Once you find a line containing the word "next" in the entries below, copy it.

╭─ GIVEN DATA

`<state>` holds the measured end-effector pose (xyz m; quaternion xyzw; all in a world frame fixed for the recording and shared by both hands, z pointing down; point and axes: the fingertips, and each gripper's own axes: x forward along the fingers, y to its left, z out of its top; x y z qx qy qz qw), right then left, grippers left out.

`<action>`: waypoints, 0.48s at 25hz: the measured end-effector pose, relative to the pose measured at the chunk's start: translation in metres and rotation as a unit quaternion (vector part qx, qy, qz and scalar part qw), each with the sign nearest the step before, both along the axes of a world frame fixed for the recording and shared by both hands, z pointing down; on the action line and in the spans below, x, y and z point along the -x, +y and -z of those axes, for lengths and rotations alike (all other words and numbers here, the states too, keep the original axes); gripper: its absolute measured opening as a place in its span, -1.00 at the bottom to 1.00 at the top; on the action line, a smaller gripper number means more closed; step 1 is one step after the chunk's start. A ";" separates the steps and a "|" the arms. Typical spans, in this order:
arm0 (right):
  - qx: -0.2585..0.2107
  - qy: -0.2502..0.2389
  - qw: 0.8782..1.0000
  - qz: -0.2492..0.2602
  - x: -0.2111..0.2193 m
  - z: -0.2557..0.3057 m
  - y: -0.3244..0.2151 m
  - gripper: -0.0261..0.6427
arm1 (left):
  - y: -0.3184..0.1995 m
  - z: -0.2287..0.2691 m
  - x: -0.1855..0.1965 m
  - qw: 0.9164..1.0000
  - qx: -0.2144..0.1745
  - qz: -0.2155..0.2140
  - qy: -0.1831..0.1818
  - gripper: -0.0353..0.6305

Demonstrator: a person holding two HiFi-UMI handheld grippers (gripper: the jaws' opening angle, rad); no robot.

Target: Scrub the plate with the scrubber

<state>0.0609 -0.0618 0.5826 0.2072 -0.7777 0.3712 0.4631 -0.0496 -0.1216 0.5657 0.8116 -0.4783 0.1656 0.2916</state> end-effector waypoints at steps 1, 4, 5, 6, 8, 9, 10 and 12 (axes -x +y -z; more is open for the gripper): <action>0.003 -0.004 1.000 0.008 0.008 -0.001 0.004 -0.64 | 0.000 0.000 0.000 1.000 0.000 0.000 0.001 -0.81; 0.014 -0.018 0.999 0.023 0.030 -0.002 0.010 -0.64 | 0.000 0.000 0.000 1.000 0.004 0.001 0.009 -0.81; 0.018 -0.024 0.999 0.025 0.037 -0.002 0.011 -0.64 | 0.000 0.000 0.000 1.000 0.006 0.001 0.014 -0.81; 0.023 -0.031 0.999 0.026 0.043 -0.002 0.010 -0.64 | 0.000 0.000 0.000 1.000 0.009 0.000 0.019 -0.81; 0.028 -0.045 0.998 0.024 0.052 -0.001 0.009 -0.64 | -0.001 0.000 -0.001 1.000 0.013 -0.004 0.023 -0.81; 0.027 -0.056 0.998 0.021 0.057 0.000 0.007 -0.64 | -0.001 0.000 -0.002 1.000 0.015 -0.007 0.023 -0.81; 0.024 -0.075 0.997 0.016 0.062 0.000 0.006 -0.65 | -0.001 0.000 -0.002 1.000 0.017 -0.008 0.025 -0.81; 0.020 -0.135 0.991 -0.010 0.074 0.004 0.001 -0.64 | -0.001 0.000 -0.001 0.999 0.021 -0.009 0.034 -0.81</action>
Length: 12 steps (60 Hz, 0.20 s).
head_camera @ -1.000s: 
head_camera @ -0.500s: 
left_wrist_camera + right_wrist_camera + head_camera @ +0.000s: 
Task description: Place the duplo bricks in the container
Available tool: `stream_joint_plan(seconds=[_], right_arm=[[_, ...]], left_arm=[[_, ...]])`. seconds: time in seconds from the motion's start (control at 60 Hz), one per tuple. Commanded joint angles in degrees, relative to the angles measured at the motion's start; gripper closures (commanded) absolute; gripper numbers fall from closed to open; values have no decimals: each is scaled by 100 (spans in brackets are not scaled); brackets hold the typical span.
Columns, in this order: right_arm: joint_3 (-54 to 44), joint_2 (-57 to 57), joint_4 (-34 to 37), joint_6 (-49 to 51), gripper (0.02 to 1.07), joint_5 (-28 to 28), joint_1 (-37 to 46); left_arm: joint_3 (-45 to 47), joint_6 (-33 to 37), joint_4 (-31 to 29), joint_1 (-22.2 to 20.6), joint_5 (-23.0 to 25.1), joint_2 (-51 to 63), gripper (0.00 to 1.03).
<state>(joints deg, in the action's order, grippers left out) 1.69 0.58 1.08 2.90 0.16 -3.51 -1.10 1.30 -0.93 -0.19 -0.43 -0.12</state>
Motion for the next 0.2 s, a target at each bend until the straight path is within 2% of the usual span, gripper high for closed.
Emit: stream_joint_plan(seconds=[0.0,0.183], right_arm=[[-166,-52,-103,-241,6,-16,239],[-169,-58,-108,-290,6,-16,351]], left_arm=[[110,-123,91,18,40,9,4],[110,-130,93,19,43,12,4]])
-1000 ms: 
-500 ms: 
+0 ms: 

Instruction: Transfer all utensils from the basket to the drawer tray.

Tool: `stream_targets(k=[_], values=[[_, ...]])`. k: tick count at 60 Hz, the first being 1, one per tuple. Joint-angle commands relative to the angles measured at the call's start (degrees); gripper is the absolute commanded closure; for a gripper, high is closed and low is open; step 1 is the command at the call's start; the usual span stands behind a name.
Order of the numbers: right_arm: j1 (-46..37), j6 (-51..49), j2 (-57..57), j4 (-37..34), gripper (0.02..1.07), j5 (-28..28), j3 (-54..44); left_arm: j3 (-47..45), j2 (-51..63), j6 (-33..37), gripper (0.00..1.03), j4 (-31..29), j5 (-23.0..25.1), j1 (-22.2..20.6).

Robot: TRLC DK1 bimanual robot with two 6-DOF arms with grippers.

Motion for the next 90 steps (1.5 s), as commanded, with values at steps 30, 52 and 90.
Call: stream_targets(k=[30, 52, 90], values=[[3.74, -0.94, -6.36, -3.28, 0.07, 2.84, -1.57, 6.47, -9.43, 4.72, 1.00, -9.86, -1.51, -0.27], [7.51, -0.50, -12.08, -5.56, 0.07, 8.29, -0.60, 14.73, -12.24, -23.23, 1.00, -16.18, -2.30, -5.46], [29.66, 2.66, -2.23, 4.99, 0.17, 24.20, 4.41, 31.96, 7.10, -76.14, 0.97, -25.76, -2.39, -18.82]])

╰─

• [ANSWER AREA]:
Motion for the next 0.2 s, a target at each bend until the straight path is within 2% of the usual span, gripper high for closed.
Motion for the next 90 steps (1.5 s), as commanded, with values at steps 30, 52 and 90.

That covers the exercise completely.